**ABOUT THIS EXERCISE**
Lines holding the string "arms" are the ones to copy; find them all in the data.

::::::

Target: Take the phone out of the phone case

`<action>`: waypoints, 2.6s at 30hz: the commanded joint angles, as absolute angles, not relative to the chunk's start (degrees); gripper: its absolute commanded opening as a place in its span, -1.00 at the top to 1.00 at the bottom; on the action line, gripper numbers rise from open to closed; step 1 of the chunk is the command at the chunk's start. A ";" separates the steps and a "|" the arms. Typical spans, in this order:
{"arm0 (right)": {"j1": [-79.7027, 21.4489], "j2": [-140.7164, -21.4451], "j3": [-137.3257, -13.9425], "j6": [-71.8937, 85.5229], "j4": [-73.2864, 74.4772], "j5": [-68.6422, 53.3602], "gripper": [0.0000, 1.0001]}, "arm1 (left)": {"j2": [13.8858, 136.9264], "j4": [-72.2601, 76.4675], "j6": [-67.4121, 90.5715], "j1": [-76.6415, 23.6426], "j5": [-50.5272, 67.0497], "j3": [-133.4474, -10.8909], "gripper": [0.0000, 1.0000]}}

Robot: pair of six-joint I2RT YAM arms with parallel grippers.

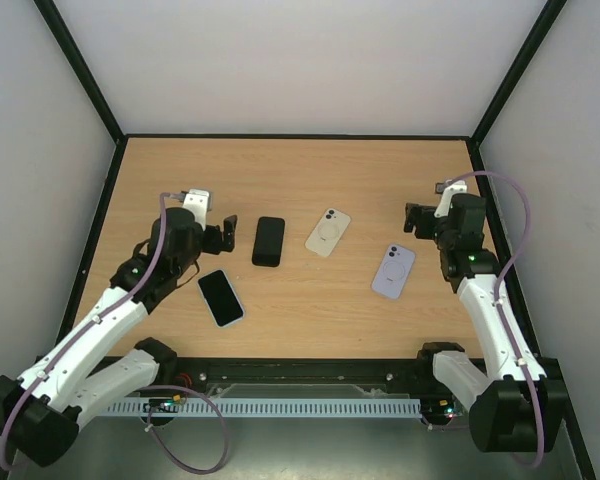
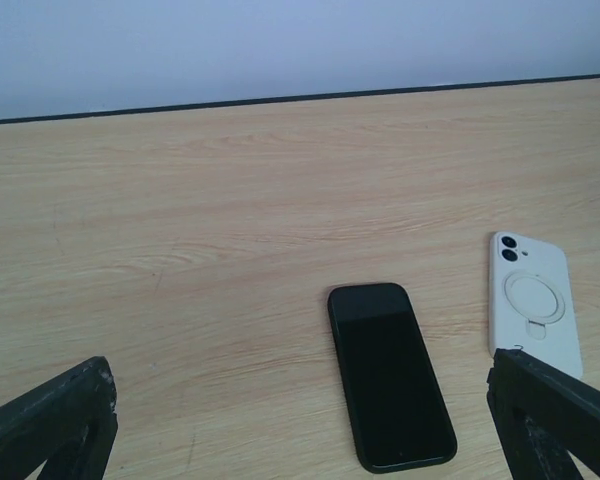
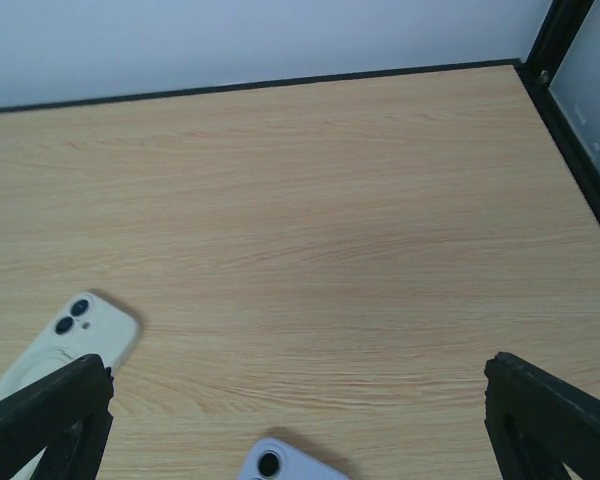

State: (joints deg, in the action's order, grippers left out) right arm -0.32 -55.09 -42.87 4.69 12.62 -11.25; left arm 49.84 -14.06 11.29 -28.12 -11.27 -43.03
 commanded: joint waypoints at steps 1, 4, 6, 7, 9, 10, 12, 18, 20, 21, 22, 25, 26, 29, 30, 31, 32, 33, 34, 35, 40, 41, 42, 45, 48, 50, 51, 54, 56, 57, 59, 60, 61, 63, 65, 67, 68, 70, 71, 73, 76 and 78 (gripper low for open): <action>0.04 -54.07 -44.93 -4.84 18.03 -9.68 -0.95 | 50.85 -13.57 11.94 -28.65 -8.80 -42.88 -1.00; 0.05 -55.87 -47.98 -10.55 24.97 -10.91 -0.95 | 51.83 -14.86 14.10 -30.91 -7.86 -44.32 -1.00; 0.07 -59.10 -50.82 -12.47 29.43 -8.74 -0.95 | 52.54 -15.93 16.38 -34.06 -7.31 -45.81 -1.00; 0.07 -60.92 -51.84 -13.22 31.37 -7.39 -0.95 | 52.74 -16.20 17.48 -35.77 -7.24 -46.15 -1.00; 0.35 -63.88 -52.57 -14.48 33.64 -5.38 -0.95 | 52.83 -16.29 20.82 -38.94 -7.54 -45.44 -1.00; 0.49 -64.99 -52.28 -14.94 34.03 -5.05 -0.95 | 52.88 -16.03 22.80 -40.34 -7.45 -44.59 -1.00; 0.83 -66.54 -51.57 -15.18 34.27 -5.26 -0.95 | 52.74 -14.83 25.74 -43.35 -6.70 -42.25 -1.00; 0.88 -74.52 -53.04 -15.27 36.52 -5.16 -0.95 | 52.60 -11.53 31.64 -52.32 -7.31 -34.45 -1.00; 0.96 -77.48 -53.85 -14.83 36.99 -4.65 -0.96 | 53.07 -10.65 32.92 -54.16 -7.88 -32.18 -1.00; 0.97 -78.90 -54.24 -14.73 37.52 -5.24 -0.97 | 53.31 -10.42 33.42 -54.90 -8.09 -31.50 -0.99; 0.97 -80.57 -54.72 -14.64 38.45 -6.12 -0.99 | 53.65 -10.06 34.03 -55.51 -8.35 -30.74 -0.99; 0.97 -83.88 -56.44 -14.58 40.85 -8.92 -0.94 | 54.02 -9.32 34.82 -56.69 -8.87 -29.47 -0.99; 0.97 -84.79 -56.91 -14.56 41.44 -9.44 -0.93 | 54.13 -9.02 34.86 -56.85 -8.69 -29.25 -0.99; 0.97 -86.94 -57.55 -15.26 43.21 -11.79 -0.87 | 54.28 -9.02 34.81 -56.96 -8.52 -29.11 -0.99; 0.97 -87.45 -57.48 -15.51 43.52 -12.45 -0.85 | 54.27 -9.13 34.81 -56.95 -8.45 -29.15 -1.00; 0.97 -88.15 -57.47 -15.45 43.56 -12.61 -0.85 | 54.31 -9.14 34.80 -56.95 -8.44 -29.15 -1.00; 0.97 -89.14 -57.54 -15.58 43.90 -12.80 -0.85 | 54.22 -9.14 34.80 -56.95 -8.56 -29.06 -1.00; 0.97 -90.26 -57.79 -15.53 44.25 -13.03 -0.85 | 54.15 -9.10 34.80 -56.95 -8.72 -28.97 -1.00; 0.97 -91.66 -58.36 -15.32 45.39 -13.57 -0.85 | 54.03 -8.93 34.85 -56.95 -8.94 -28.80 -1.00; 0.97 -92.95 -58.78 -14.93 45.97 -14.32 -0.86 | 53.98 -8.75 34.92 -56.95 -9.11 -28.63 -1.00; 0.39 -97.68 -60.91 -13.95 48.28 -18.05 -1.00 | 54.00 -7.69 35.54 -57.04 -8.80 -27.86 -1.00; 0.02 -98.39 -61.40 -13.89 48.64 -18.73 -1.00 | 54.03 -7.60 35.58 -57.04 -8.83 -27.75 -1.00; -0.64 -99.02 -61.88 -13.63 49.05 -19.21 -0.99 | 54.06 -7.61 35.59 -57.07 -8.87 -27.77 -1.00; -4.14 -101.15 -62.88 -12.30 49.53 -20.17 -0.99 | 54.15 -7.88 35.48 -57.07 -9.29 -27.90 -1.00; -9.40 -102.79 -63.78 -9.94 48.19 -20.51 -0.99 | 54.01 -8.23 35.60 -57.12 -9.49 -28.16 -1.00; -13.87 -103.81 -64.67 -7.85 46.83 -19.66 -0.99 | 53.61 -8.45 35.85 -57.13 -9.58 -28.50 -1.00; -16.03 -104.33 -65.17 -7.00 46.31 -19.10 -0.98 | 53.26 -8.71 36.08 -57.17 -9.58 -28.67 -1.00; -23.54 -105.27 -66.31 -5.75 46.14 -16.66 -0.98 | 51.98 -10.19 36.31 -57.28 -9.88 -29.27 -1.00; -27.87 -104.08 -65.75 -6.97 46.64 -13.39 -0.96 | 50.91 -11.30 36.28 -57.30 -10.27 -29.66 -1.00; -29.29 -102.49 -64.96 -7.32 46.48 -11.54 -0.95 | 50.42 -11.94 36.19 -57.30 -10.51 -29.82 -1.00; -30.29 -97.91 -63.81 -8.05 46.21 -7.54 -0.95 | 49.67 -13.05 36.05 -57.30 -11.09 -30.17 -1.00; -30.24 -95.61 -63.42 -8.92 46.23 -6.23 -0.95 | 49.44 -13.50 36.06 -57.30 -11.38 -30.37 -1.00; -30.25 -93.13 -62.66 -10.18 46.04 -4.88 -0.95 | 49.26 -13.72 36.03 -57.30 -11.68 -30.43 -1.00; -30.15 -87.57 -60.54 -13.35 45.47 -2.46 -0.95 | 49.06 -13.96 36.14 -57.30 -11.94 -30.52 -1.00; -29.95 -82.41 -58.28 -17.16 45.21 -0.87 -0.95 | 49.04 -13.91 36.39 -57.42 -11.76 -30.54 -1.00; -29.23 -78.06 -55.56 -21.64 44.90 -0.67 -0.95 | 48.81 -13.46 36.59 -57.39 -11.18 -30.36 -1.00; -28.58 -76.19 -54.40 -24.64 44.69 -0.96 -0.95 | 48.72 -13.14 36.49 -57.47 -10.79 -30.17 -1.00; -26.90 -73.52 -53.11 -28.76 44.77 -1.97 -0.95 | 48.50 -12.92 36.11 -57.56 -10.45 -30.07 -1.00; -25.96 -73.03 -52.98 -30.61 45.62 -2.92 -0.95 | 48.49 -13.00 35.85 -57.57 -10.53 -30.14 -1.00; -23.56 -73.44 -53.51 -33.84 47.81 -5.51 -0.95 | 48.55 -13.09 35.25 -57.56 -10.73 -30.31 -1.00; -21.71 -74.90 -53.84 -36.38 48.68 -7.48 -0.95 | 49.37 -13.33 34.58 -57.57 -10.81 -30.92 -1.00; -20.82 -75.98 -53.22 -34.92 45.74 -4.99 -0.95 | 50.20 -13.52 34.29 -57.57 -10.74 -31.46 -1.00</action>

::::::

**RESPONSE TO THE TASK**
`<action>`: waypoints, 2.6s at 30hz: the commanded joint angles, as absolute angles, not relative to the chunk's start (degrees); gripper: its absolute commanded opening as a place in its span, -1.00 at the top to 1.00 at the bottom; on the action line, gripper numbers rise from open to closed; step 1 of the chunk is the command at the chunk's start. A ";" separates the steps and a "|" the arms. Typical spans, in this order:
Robot: pair of six-joint I2RT YAM arms with parallel grippers.

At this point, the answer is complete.